Acara tahunan ini digelar setiap Sabtu dan Minggu secara bergiliran di empat kecamatan yang ada di Tanah Datar yaitu Pariangan, Rambatan, Limo Kaum, dan Sungai Tarab. Ada 300 hingga 500 sapi yang ikut berpacu.
"Pacu jawi ialah permainan adat anak nagari untuk mempertontonkan kehebatan dan kecepatan sapi yang dikendalikan joki. Ini sekaligus pertaruhan gengsi bagi pemilik sapi," kata Gusti Asnan, sejarawan Universitas Andalas kepada BeritaBenar di arena pacu jawi, Sabtu, 20 Agustus 2016.
Pacu jawi telah jadi tradisi sejak ratusan tahun lalu. Tetapi tak jelas kapan permainan ini pertama digelar. Menurut Gusti, kebiasaan ini mulanya hanya sebagai pengisi waktu dan hiburan petani usai panen. Tapi seiring perkembangan zaman, pacu jawi sudah menjadi agenda rutin.
Berbeda dengan karapan sapi di Madura yang dilaksanakan di lintasan kering, pacu jawi digelar dalam sawah yang penuh lumpur dengan arena lintasan minimal 60 meter. Sapi dibawa ke sawah berlumpur lengkap alat pembajak sawah. Joki mengendarai sepasang sapi yang diapit peralatan pembajak sawah.

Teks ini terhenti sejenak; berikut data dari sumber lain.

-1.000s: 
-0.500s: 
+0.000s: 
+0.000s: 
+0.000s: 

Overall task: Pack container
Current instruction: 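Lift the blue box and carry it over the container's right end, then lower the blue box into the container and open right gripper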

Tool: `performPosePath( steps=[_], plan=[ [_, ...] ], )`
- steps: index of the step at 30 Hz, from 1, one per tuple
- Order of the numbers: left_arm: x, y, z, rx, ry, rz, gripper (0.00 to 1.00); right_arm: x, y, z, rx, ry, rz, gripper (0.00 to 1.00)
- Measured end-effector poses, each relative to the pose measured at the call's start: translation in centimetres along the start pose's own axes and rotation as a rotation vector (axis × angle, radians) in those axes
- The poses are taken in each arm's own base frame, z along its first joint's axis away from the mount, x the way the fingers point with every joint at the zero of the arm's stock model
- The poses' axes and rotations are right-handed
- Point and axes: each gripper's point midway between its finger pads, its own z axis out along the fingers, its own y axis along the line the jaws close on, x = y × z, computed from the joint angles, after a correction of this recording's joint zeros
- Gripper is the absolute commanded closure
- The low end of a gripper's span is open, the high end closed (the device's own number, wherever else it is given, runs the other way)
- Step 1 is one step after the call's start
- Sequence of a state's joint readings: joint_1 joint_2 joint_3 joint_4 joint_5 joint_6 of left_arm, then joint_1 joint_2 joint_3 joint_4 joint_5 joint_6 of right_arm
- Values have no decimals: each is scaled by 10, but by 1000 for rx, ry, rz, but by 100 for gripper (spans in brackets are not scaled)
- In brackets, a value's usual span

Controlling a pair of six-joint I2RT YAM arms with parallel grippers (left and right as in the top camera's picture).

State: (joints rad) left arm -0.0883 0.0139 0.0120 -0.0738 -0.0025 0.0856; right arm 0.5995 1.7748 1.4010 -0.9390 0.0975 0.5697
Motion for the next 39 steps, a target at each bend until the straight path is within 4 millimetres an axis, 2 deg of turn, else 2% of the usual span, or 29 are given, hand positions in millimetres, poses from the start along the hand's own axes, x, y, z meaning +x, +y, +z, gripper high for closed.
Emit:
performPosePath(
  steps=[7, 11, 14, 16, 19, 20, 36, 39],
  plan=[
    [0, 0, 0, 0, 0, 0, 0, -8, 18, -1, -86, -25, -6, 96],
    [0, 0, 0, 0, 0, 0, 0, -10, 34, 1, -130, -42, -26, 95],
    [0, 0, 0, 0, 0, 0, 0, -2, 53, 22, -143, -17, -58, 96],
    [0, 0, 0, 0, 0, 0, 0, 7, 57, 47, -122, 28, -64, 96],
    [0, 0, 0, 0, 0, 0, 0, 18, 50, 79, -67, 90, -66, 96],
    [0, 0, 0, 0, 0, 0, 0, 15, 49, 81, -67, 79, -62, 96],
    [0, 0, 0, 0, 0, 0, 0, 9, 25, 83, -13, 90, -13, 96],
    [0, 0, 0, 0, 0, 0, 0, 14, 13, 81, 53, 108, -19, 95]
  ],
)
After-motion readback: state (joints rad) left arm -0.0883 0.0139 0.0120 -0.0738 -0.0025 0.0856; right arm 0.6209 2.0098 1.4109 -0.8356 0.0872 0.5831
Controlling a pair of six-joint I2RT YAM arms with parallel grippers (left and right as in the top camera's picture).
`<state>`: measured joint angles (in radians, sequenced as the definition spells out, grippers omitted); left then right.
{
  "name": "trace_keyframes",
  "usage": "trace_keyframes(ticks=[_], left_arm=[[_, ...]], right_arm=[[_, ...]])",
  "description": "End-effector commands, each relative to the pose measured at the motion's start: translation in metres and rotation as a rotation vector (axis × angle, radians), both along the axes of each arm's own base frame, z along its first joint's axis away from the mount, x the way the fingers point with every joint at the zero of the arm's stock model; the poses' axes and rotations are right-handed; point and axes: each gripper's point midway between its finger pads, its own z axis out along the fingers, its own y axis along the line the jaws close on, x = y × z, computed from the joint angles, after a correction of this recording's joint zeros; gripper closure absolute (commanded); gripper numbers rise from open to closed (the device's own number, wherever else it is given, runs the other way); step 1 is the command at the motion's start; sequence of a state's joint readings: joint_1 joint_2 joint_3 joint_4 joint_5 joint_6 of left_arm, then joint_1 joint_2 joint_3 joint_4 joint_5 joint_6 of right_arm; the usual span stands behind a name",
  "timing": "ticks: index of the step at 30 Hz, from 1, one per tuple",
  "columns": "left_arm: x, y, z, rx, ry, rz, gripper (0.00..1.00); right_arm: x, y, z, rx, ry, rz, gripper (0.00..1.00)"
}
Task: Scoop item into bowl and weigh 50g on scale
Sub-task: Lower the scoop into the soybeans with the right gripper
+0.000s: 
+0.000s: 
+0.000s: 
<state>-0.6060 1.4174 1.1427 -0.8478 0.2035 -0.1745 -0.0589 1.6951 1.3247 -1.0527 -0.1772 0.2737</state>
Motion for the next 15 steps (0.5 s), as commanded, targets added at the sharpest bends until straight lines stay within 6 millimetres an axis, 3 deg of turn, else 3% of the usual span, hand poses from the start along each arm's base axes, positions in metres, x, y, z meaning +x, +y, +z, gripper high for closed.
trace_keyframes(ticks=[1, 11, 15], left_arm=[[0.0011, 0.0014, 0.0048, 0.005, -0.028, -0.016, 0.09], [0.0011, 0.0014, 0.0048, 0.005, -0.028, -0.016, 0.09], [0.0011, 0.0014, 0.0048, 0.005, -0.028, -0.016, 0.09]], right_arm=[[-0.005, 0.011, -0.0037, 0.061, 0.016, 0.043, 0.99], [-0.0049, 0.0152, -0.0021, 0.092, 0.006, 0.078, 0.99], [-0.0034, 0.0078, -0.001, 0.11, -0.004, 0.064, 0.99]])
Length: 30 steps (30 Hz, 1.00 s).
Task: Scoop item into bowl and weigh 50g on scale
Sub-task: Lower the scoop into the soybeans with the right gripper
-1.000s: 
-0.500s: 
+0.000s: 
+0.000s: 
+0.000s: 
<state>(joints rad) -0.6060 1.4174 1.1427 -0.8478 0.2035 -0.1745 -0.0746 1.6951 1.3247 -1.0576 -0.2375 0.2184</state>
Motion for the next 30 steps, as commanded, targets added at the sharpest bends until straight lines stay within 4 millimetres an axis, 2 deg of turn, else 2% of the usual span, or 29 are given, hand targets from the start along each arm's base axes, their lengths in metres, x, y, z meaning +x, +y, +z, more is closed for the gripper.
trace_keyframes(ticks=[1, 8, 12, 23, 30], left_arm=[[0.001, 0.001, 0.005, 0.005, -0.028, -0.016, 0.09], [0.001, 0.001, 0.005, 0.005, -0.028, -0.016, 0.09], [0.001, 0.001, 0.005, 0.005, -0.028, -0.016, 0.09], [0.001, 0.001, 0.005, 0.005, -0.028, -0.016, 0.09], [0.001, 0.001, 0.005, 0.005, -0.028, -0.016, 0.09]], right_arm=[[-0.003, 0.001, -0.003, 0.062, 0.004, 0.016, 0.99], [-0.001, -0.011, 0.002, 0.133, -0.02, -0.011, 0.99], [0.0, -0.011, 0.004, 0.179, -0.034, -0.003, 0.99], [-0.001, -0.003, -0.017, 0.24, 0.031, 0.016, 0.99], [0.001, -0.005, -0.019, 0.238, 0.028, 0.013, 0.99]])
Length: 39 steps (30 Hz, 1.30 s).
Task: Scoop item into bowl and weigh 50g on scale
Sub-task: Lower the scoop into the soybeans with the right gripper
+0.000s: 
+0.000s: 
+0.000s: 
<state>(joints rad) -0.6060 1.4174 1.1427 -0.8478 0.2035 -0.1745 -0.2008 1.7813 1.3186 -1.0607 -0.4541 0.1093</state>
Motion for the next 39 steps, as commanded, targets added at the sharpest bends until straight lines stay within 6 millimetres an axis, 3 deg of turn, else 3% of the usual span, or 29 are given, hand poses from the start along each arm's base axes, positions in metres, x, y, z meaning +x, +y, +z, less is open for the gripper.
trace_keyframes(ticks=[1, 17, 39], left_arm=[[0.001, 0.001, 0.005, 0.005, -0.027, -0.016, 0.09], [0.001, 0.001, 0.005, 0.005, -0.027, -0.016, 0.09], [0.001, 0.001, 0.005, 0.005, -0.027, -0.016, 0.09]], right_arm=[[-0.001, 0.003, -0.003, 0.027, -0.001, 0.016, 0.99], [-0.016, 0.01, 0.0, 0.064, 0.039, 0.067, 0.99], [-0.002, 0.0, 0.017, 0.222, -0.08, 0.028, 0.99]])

Sang joki ikut dibawa sambil memegang tali atau ekor kedua sapi agar kencang berlari. Sepasang sapi berlari, tanpa lawan. Selain waktu tempuh lintasan serta struktur tubuh sapi, pemenang balapan adalah sapi yang paling lurus berlari tanpa sedikitpun berbelok sampai ke garis finish.